## Exercise
Please, from the entries below, transcribe exactly the lines that begin at the line with "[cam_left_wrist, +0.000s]" and end at the line with "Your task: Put", without the pictures.

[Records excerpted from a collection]
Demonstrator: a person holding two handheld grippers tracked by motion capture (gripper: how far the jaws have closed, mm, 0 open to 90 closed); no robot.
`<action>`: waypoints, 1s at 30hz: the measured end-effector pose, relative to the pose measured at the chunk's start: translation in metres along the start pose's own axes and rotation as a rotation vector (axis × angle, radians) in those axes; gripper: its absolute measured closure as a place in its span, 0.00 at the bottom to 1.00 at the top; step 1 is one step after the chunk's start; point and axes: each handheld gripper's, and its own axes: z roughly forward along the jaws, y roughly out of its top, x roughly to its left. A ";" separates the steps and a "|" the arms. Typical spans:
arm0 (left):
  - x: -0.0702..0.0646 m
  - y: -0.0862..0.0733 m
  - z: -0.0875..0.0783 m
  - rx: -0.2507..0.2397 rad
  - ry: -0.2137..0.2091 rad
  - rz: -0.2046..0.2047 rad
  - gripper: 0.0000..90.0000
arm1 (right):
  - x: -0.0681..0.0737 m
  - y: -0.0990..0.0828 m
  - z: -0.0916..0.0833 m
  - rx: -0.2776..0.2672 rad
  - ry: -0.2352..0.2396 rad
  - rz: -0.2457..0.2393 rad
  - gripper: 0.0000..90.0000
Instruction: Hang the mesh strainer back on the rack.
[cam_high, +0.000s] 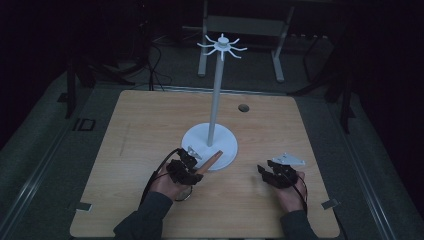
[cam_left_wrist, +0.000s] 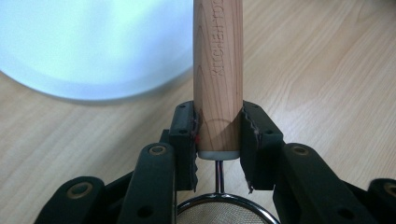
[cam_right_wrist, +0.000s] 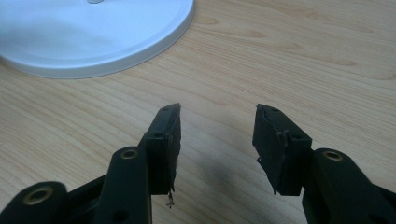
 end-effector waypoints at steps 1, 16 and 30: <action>0.000 0.000 -0.001 -0.017 0.001 -0.007 0.77 | 0.000 0.000 0.000 -0.001 0.000 -0.001 0.57; 0.004 0.003 -0.021 -0.172 0.033 -0.069 0.77 | 0.000 0.000 -0.001 -0.017 -0.002 -0.010 0.56; 0.007 0.005 -0.039 -0.288 0.065 -0.110 0.77 | 0.001 0.000 -0.002 -0.023 -0.004 -0.013 0.56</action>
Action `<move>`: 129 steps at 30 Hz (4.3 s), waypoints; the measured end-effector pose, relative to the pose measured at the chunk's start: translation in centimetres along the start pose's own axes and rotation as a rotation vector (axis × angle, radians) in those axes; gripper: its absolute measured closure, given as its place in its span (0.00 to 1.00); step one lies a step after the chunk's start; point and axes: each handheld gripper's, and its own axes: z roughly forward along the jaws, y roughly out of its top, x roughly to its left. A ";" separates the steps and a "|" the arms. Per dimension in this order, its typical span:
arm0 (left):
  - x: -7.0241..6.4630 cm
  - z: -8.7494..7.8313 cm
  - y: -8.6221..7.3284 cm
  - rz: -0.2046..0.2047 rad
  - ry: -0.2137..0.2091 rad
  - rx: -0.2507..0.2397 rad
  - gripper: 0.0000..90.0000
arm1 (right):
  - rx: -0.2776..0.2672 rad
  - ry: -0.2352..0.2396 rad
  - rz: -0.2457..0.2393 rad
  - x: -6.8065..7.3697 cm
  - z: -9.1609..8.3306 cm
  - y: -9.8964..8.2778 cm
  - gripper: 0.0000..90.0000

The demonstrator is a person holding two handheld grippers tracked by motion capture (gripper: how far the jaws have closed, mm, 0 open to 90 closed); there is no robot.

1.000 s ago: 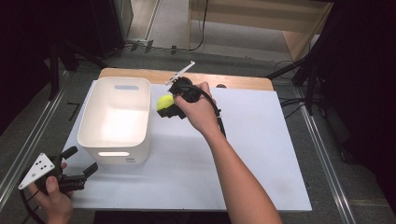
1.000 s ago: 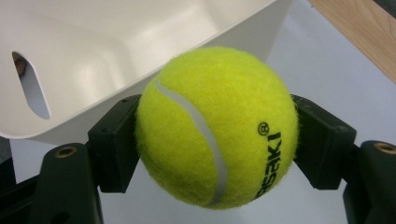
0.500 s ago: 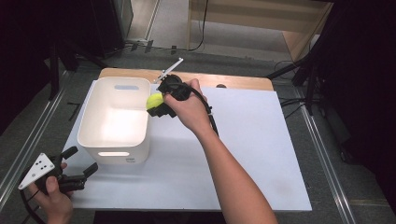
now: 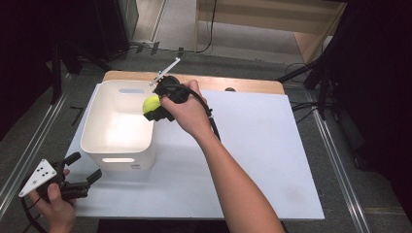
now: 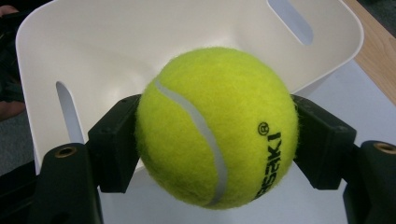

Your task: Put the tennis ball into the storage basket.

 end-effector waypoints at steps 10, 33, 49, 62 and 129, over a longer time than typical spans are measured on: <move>0.0 0.0 0.0 -0.003 -0.001 0.002 0.00 | 0.000 0.016 -0.017 0.7 0.9 0.8 0.26; 0.0 -0.1 0.0 -0.003 -0.003 0.002 0.00 | 0.023 0.040 -0.040 1.8 3.1 1.5 0.26; 0.0 0.0 0.0 0.001 -0.001 0.000 0.00 | 0.078 0.066 -0.064 1.8 5.1 0.8 0.26; -0.1 0.1 0.0 0.003 -0.003 -0.001 0.00 | 0.075 0.098 -0.137 2.9 4.8 0.5 0.08; -0.1 0.1 0.0 0.012 0.003 0.015 0.00 | -0.094 -0.102 0.053 -2.0 -3.9 -11.6 0.00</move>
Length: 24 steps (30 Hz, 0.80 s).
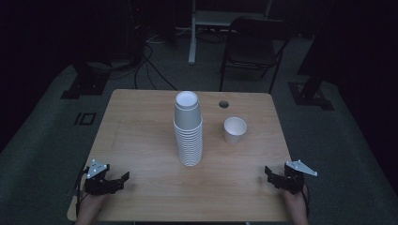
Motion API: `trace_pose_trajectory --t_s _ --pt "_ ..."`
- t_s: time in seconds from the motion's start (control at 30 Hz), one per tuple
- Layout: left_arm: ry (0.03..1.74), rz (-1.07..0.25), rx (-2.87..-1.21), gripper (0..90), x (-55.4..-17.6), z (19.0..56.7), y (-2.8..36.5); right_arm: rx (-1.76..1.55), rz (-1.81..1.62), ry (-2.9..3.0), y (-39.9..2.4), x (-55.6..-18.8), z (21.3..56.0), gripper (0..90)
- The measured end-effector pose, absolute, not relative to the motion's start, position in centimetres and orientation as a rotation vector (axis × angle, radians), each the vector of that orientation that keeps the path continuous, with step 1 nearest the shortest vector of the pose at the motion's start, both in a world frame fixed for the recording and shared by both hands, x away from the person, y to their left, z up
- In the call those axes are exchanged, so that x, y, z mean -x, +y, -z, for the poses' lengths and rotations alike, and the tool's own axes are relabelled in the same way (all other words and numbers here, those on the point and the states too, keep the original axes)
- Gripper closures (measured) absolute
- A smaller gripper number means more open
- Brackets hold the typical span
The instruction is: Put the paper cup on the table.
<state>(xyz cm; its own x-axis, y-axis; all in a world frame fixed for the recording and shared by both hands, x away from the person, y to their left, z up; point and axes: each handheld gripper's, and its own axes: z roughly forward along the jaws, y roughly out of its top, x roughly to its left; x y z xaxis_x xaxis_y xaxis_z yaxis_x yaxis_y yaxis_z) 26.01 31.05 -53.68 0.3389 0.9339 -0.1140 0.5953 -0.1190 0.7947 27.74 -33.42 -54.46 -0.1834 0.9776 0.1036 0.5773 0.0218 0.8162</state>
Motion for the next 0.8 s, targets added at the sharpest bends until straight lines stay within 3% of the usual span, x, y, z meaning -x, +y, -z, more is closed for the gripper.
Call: trace_pose_trajectory --t_s 0.27,0.8 --pt "1.503 -0.562 -1.781 7.7 -26.0 54.1 32.5 -1.654 -0.974 1.779 -34.4 -27.2 55.0 10.2" --pt "1.596 -0.622 -1.841 7.7 -26.0 54.7 32.1 -1.695 -0.806 1.832 -33.5 -28.1 55.4 10.6"
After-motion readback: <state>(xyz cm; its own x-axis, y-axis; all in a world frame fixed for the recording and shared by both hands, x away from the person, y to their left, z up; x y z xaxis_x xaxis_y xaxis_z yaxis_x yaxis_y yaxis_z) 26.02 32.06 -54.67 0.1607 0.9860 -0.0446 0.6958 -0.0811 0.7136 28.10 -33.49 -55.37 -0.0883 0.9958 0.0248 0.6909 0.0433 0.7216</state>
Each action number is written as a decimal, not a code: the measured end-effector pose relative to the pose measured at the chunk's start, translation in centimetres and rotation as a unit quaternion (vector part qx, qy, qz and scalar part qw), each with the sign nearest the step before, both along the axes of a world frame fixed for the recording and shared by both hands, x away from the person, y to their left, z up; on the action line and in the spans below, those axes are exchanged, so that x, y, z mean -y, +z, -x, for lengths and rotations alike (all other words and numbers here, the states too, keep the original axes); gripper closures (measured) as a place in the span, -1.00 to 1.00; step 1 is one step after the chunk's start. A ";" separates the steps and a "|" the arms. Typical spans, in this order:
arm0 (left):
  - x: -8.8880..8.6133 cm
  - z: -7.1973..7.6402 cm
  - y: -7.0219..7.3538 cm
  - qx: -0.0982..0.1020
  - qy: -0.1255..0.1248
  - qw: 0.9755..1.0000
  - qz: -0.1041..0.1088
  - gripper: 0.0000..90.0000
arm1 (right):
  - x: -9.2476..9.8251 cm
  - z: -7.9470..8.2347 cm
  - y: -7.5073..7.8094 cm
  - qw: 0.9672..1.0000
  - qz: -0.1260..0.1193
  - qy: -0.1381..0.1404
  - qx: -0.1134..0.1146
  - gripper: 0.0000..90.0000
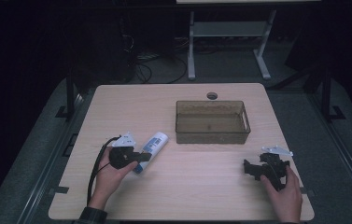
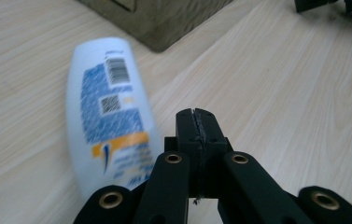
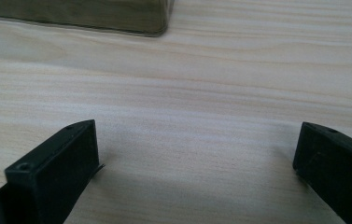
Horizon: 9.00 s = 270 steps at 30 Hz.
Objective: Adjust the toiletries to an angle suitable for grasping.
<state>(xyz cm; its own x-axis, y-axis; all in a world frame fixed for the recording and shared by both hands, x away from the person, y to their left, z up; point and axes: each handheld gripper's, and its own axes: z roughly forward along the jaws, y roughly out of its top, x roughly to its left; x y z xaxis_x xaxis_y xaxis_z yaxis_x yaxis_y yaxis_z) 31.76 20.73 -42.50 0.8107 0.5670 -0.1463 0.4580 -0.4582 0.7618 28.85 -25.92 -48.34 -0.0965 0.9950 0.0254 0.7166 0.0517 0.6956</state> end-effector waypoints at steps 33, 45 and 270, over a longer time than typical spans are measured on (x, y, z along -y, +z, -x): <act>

## Output below
[cam_left_wrist, +0.000s] 
[cam_right_wrist, +0.000s] 
 end-effector waypoints at steps 1, 16 and 30: <action>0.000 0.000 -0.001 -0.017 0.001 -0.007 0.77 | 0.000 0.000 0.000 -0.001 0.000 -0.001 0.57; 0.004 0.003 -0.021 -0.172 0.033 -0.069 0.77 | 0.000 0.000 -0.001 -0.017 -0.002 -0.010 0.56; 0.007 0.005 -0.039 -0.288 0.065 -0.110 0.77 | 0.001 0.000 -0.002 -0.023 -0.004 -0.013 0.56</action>
Action `<move>`: 129 steps at 30 Hz (4.3 s), waypoints; the measured end-effector pose, relative to the pose measured at the chunk's start: translation in centimetres along the start pose's own axes and rotation as a rotation vector (axis × angle, radians) in those axes; gripper: its absolute measured closure, given as its place in its span (0.00 to 1.00); step one lies a step after the chunk's start; point and axes: each handheld gripper's, and its own axes: z roughly forward along the jaws, y roughly out of its top, x roughly to its left. A ";" separates the steps and a "|" the arms. Per dimension in this order, its typical span:
arm0 (left):
  - x: -7.0241..6.4630 cm
  - z: -8.7494..7.8313 cm
  - y: -8.6221..7.3284 cm
  - rz: -0.2046..0.2047 rad
  - ry: -0.2137..0.2091 rad
  - rx: -0.2507..0.2397 rad
  - gripper: 0.0000..90.0000
arm1 (right):
  - rx: -0.2776..0.2672 rad
  - ry: -0.2352..0.2396 rad
  - rz: -0.2457..0.2393 rad
  - x: -6.8065..7.3697 cm
  - z: -9.1609..8.3306 cm
  - y: -9.8964..8.2778 cm
  - gripper: 0.0000..90.0000

The demonstrator is a person holding two handheld grippers tracked by motion capture (gripper: how far the jaws have closed, mm, 0 open to 90 closed); there is no robot.

1.000 s ago: 
1.000 s ago: 
0.500 s ago: 
now: 
now: 

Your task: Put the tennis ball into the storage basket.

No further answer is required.